__WORK TASK__
All lines from the opening of the entries below through the line containing "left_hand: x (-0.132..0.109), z" must be output exactly as they appear, with no other lines.

Segment Open

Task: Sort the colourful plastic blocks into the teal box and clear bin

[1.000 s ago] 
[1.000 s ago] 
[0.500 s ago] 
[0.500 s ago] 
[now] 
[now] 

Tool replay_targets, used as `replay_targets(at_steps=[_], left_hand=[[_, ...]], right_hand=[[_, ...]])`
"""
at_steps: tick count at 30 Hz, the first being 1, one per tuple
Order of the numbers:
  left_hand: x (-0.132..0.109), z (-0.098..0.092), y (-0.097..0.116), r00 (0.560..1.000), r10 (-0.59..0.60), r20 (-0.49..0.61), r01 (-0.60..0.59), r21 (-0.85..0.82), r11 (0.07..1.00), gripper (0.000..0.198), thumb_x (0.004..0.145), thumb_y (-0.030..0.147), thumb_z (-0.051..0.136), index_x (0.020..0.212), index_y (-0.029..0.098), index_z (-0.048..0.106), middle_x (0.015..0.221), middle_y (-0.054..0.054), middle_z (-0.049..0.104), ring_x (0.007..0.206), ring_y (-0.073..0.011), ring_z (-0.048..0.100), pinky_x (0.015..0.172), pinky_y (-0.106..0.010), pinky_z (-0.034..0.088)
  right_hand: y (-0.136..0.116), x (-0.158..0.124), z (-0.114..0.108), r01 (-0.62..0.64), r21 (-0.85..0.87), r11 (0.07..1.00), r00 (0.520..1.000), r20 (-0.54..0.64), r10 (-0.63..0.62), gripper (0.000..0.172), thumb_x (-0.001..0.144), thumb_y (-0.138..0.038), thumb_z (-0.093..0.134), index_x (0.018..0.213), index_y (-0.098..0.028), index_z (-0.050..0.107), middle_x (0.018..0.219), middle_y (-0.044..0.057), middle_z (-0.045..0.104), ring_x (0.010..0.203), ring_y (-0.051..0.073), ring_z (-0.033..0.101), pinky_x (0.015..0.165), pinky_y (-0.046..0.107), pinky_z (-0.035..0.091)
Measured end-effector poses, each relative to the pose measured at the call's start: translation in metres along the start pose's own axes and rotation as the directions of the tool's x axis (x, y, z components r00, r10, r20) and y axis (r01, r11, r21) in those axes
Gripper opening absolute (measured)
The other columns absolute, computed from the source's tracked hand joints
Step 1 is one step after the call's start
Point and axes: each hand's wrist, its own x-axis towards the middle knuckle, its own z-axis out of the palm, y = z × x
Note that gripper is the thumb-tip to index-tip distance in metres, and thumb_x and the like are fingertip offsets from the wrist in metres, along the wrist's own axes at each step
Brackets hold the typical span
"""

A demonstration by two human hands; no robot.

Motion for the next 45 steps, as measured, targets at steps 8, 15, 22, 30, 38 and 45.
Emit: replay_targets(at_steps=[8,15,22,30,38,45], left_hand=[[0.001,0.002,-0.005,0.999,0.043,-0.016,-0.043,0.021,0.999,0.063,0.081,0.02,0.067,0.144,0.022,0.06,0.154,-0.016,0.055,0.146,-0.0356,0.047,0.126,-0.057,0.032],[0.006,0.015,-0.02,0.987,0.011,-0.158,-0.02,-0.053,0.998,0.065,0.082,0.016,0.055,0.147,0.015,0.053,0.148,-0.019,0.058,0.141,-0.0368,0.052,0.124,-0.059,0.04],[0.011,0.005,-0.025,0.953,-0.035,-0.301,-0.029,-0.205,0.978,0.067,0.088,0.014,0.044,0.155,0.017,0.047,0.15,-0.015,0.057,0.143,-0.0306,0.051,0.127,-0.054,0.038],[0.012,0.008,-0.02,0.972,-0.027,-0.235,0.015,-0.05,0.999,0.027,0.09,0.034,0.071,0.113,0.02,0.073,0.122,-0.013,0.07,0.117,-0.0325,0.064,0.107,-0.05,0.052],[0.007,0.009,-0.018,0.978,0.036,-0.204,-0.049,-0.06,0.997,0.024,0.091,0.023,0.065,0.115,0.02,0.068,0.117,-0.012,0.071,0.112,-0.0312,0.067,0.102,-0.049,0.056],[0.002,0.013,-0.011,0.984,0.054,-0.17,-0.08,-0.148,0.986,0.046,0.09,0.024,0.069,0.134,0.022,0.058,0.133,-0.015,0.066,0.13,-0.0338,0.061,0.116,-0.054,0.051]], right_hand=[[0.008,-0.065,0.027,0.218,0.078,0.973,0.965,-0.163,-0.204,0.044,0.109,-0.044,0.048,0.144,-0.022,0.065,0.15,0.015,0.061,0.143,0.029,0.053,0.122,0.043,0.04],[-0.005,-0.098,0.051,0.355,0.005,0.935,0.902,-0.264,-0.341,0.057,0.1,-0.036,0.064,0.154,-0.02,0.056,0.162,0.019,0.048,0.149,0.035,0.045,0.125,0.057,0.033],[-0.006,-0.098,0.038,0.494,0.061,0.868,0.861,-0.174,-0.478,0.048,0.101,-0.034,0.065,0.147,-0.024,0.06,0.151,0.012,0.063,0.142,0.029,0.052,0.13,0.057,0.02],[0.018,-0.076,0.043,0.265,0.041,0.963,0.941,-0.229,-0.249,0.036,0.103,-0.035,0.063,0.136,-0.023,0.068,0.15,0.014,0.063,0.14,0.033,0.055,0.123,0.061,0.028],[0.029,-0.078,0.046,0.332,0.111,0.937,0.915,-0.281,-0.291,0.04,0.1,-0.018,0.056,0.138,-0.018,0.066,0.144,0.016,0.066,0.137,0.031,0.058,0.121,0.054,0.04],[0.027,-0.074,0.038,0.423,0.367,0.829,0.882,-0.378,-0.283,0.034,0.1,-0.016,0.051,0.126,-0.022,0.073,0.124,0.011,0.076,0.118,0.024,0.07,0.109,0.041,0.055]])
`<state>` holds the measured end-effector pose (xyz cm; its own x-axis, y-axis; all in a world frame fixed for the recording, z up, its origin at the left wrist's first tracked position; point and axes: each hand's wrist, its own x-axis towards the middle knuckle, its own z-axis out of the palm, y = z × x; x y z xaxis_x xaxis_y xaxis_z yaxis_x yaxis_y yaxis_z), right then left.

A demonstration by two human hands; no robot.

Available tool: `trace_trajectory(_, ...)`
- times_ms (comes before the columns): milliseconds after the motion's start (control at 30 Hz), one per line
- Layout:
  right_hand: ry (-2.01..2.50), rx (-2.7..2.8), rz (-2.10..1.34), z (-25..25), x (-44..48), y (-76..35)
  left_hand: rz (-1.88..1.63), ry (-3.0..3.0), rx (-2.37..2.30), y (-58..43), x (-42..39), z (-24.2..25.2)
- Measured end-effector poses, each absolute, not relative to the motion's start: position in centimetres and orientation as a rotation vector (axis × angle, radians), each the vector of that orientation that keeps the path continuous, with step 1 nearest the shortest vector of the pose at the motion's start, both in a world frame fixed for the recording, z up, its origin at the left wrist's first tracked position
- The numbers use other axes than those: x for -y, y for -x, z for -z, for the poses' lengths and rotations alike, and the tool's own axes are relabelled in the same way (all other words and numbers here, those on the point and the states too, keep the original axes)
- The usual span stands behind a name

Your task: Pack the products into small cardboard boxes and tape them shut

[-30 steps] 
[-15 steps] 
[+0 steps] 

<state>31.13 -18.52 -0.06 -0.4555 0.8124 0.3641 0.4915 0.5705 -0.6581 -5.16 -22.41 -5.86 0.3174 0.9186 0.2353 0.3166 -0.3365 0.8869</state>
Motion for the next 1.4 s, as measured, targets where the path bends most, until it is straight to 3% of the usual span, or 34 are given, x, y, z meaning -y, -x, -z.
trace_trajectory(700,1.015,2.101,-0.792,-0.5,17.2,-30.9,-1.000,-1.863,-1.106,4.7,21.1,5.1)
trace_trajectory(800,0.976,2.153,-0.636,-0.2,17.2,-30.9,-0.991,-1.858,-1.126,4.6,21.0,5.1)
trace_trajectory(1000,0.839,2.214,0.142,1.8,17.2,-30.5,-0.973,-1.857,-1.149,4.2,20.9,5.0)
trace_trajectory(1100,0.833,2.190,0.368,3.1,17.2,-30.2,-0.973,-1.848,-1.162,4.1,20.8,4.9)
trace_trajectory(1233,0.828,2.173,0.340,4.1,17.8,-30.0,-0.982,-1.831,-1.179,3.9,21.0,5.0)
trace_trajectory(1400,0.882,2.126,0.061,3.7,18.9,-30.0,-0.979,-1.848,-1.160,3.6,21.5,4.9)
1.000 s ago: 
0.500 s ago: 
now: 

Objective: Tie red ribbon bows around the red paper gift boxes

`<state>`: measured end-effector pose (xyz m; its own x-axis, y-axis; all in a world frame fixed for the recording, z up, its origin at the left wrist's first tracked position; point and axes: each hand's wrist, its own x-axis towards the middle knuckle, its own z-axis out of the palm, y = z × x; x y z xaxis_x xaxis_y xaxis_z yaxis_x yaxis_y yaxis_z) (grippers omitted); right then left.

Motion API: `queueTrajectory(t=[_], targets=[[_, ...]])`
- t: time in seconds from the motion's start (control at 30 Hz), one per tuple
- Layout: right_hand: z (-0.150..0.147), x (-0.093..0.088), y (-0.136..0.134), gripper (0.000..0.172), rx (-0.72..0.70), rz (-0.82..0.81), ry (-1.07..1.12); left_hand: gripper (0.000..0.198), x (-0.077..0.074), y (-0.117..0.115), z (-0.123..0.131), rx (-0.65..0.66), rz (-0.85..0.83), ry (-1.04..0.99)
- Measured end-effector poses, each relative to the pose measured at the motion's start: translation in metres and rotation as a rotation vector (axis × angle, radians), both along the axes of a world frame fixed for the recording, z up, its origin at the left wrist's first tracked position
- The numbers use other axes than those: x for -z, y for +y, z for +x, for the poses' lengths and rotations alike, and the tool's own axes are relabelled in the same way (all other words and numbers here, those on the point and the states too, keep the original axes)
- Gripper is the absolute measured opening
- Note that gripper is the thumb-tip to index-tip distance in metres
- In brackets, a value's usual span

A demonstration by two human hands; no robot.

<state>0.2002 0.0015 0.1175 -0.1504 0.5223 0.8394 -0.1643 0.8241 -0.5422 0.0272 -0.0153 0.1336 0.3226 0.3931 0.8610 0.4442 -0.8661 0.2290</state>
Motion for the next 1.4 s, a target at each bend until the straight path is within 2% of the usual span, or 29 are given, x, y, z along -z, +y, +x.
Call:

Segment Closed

__OUTPUT FOR THIS TASK__
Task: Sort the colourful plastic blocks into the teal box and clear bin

[1.000 s ago] 
[1.000 s ago] 
[0.500 s ago] 
[0.500 s ago] 
[now] 
[now] 

Tool replay_targets, used as `replay_targets(at_steps=[_], left_hand=[[_, ...]], right_hand=[[_, ...]])`
"""
at_steps: tick count at 30 Hz, the first being 1, one per tuple
Order of the numbers:
  left_hand: x (-0.132..0.109), z (-0.098..0.092), y (-0.097..0.116), r00 (0.560..1.000), r10 (-0.59..0.60), r20 (-0.49..0.61), r01 (-0.60..0.59), r21 (-0.85..0.82), r11 (0.07..1.00), gripper (0.000..0.198), thumb_x (0.004..0.145), thumb_y (-0.030..0.147), thumb_z (-0.051..0.136), index_x (0.020..0.212), index_y (-0.029..0.098), index_z (-0.048..0.106), middle_x (0.015..0.221), middle_y (-0.054..0.054), middle_z (-0.049..0.104), ring_x (0.007..0.206), ring_y (-0.073..0.011), ring_z (-0.048..0.100), pinky_x (0.015..0.172), pinky_y (-0.106..0.010), pinky_z (-0.034..0.088)

No further output is expected.